“Kau membunuhnya, Janice!”
Detak jantung Janice seakan berhenti ketika ia mendengarkan kalimat tersebut. Sebuah tuduhan tidak berdasar yang sudah dijukan kepadnya sejak ia pulang di tengah malam dua hari yang lalu.
Mata Janice mengerjap dengan perlahan, mencoba untuk menguatkan diri. Lalu pandangannya jatuh pada Julian, seorang pria yang duduk dengan pandangan kosong. Tampak mencoba untuk tetap bertahan, sama seperti yang sedang Janice lakukan.
“Janice satu-satunya orang bersama dengannya! Janice yang membunuhnya!” Callista kembali berteriak dengan keras. Air matanya mengalir, menampilkan ekspresi kesedihan yang mendalam.

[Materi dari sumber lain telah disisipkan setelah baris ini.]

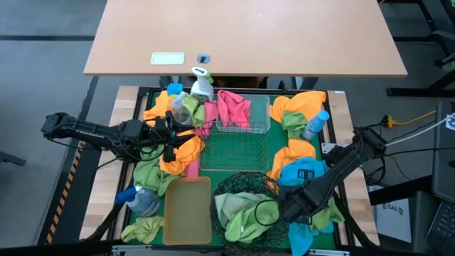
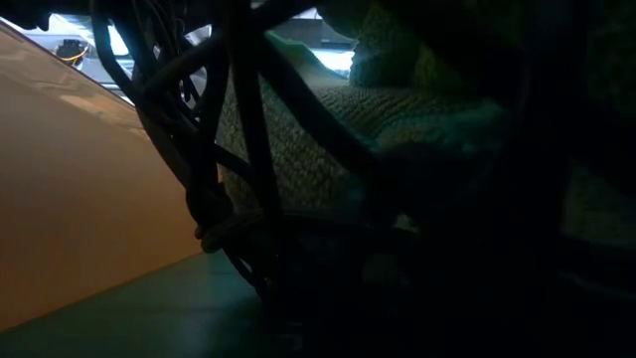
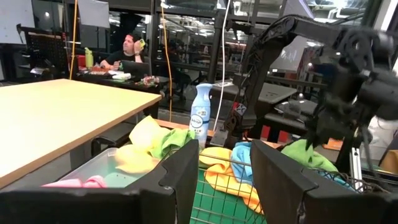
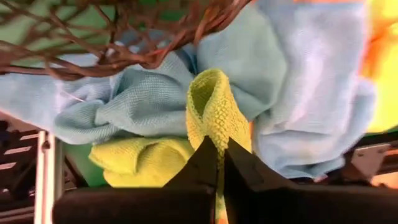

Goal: Sort microfiber towel by color & place in baskets
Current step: Put the green microfiber towel into the black wire basket, then put the orange microfiber towel into the gold wire basket

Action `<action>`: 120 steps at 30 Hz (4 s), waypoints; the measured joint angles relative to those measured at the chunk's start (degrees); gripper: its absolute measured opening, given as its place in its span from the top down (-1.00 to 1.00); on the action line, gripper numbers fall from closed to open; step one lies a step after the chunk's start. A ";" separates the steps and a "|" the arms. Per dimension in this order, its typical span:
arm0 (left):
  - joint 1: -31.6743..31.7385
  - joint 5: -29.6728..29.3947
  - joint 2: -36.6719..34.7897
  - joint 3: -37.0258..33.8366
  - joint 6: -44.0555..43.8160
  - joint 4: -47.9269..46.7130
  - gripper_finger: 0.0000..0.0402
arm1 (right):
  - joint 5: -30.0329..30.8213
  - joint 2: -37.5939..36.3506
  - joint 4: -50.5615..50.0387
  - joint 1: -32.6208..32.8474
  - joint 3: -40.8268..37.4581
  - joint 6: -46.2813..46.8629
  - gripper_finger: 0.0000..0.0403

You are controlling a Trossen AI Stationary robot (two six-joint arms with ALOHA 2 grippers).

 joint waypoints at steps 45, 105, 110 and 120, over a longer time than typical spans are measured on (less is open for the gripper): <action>0.00 -0.17 -0.01 0.00 0.02 -0.44 0.30 | 18.25 -5.59 28.33 -4.83 46.69 -38.10 0.98; -0.04 -1.27 -0.01 0.00 -1.51 -0.53 0.30 | 5.75 27.47 0.17 -5.25 47.52 -27.23 0.14; -0.04 -3.51 -0.11 0.00 -1.66 -1.10 0.30 | 4.24 27.48 0.19 -5.20 47.52 -27.14 0.14; 2.10 -3.03 -5.62 0.28 -7.46 -24.27 0.30 | 4.23 27.50 0.21 -5.20 47.52 -27.16 0.15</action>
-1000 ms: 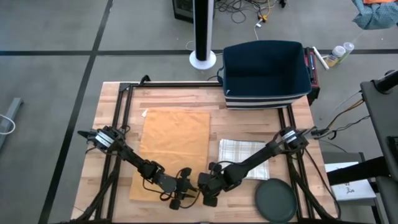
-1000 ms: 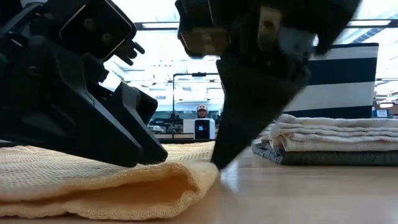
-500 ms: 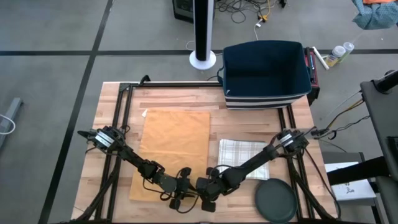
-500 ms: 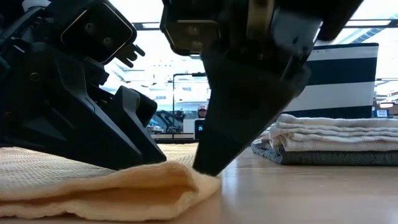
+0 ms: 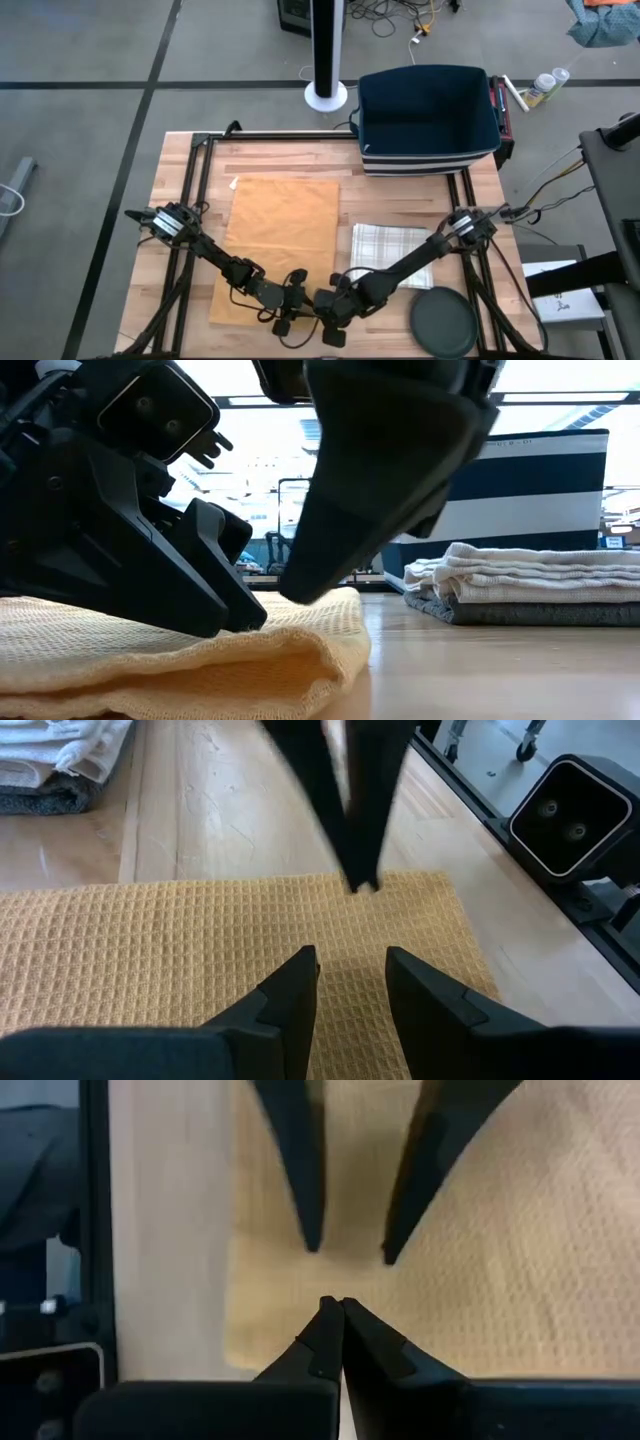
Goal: Fold kitchen towel into neat rectangle
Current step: Fold the orange towel
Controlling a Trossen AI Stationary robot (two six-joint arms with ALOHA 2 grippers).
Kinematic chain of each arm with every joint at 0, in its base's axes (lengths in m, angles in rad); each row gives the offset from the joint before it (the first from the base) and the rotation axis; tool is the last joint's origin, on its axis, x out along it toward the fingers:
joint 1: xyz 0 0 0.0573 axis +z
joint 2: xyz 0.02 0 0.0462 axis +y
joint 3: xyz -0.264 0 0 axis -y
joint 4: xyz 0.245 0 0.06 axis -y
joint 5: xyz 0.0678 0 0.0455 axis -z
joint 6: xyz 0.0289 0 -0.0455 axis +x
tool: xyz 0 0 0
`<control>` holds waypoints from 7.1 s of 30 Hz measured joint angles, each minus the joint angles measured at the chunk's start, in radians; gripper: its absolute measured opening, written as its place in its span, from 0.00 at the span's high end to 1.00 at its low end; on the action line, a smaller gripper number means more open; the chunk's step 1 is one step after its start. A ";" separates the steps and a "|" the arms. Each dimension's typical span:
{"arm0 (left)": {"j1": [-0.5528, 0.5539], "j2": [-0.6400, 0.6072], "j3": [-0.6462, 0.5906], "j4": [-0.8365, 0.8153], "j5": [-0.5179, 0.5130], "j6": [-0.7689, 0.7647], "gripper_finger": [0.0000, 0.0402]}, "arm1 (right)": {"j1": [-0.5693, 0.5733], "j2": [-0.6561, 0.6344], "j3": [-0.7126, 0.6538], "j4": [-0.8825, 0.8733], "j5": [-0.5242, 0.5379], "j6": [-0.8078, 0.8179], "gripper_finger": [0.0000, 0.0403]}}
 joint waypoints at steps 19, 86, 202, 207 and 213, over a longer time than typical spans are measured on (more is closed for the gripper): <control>0.000 -0.010 0.000 -0.005 0.000 0.006 0.72 | 0.022 0.063 0.000 0.051 -0.089 0.048 1.00; 0.133 -1.027 -0.389 -1.603 0.019 -0.888 0.72 | -0.265 -0.100 0.050 -0.098 0.167 -0.121 1.00; 1.339 -0.563 -0.151 -1.312 0.130 -0.258 0.66 | -0.283 -0.221 0.012 -0.383 0.611 0.305 0.62; 1.335 -0.563 -0.152 -1.304 0.136 -0.258 0.82 | -0.283 -0.221 0.012 -0.377 0.611 0.305 0.62; 1.310 -0.563 -0.153 -1.293 0.132 -0.257 0.97 | -0.283 -0.221 0.012 -0.375 0.610 0.306 0.61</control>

Sementara itu, Janice tetap duduk dengan tenang. Berusaha memikirkan apa yang sebenarnya terjadi hingga ia harus dicerca dengan pertanyaan tidak masuk akal tepat setelah acara pemakaman yang diwarnai dengan tangisan kesedihan. Sudah dua hari, sudah dua hari Janice bungkam setiap kali Callista mulai memberikan tuduhan, namun tampaknya hari ini Janice harus membuat pengakuan.
“Aku membunuhnya..” Jawab Janice dengan suara bergetar.
Semua mata langsung tertuju padanya. Suara tangisan seorang wanita paruh baya juga terdengar cukup nyaring, lalu disusul dengan tangisan ibunya yang sedang berada dalam dekapan ayahnya. Lalu kurang dari dua detik kemudian, Callista memukul janice dengan gerakan menggila. Perempuan itu menjambak rambutnya, mencakar wajahnya, dan menendang perutnya.
Tidak ada satupun perlawanan yang Janice berikan. Ia menerima kemarahan Callista beserta semua pukulan dan makian yang diucapkan oleh kakaknya.
“Hentikan, Callista! Kau bisa membunuhnya!”
Ketika semua orang sedang sibuk dengan tangisan mereka, Julian datang untuk menarik Callista dari tubuh Janice yang sudah hancur karena penuh luka.
“Biarkan aku membunuhnya!”
“Berhentilah, Callista!”
Dari sudut matanya yang mulai menutup karena tidak sanggup menahan rasa sakit di tubuhnya, Janice melihat tatapan mata itu.. tatapan mata yang menunjukkan sebuah penderitaan yang tidak dapat diucapkan.
Julian, pria itu menatap Janice dengan mata sendu. Tampak sangat menderita, tapi dia tidak sanggup mengungkapkan penderitaannya.
Lalu, untuk yang pertama kalinya.. Janice menyesal karena telah mengenal pria itu. Janice menyesal karena akhirnya dialah yang menjadi penyebab dari penderitaan Julian. Janice menyesal karena setelah sekian lama mengabaikannya, kini tatapan Julian tertuju padanya, namun bukan untuk menyambut perhatian Janice, melainkan menunjukkan rasa sakit yang pria itu rasakan.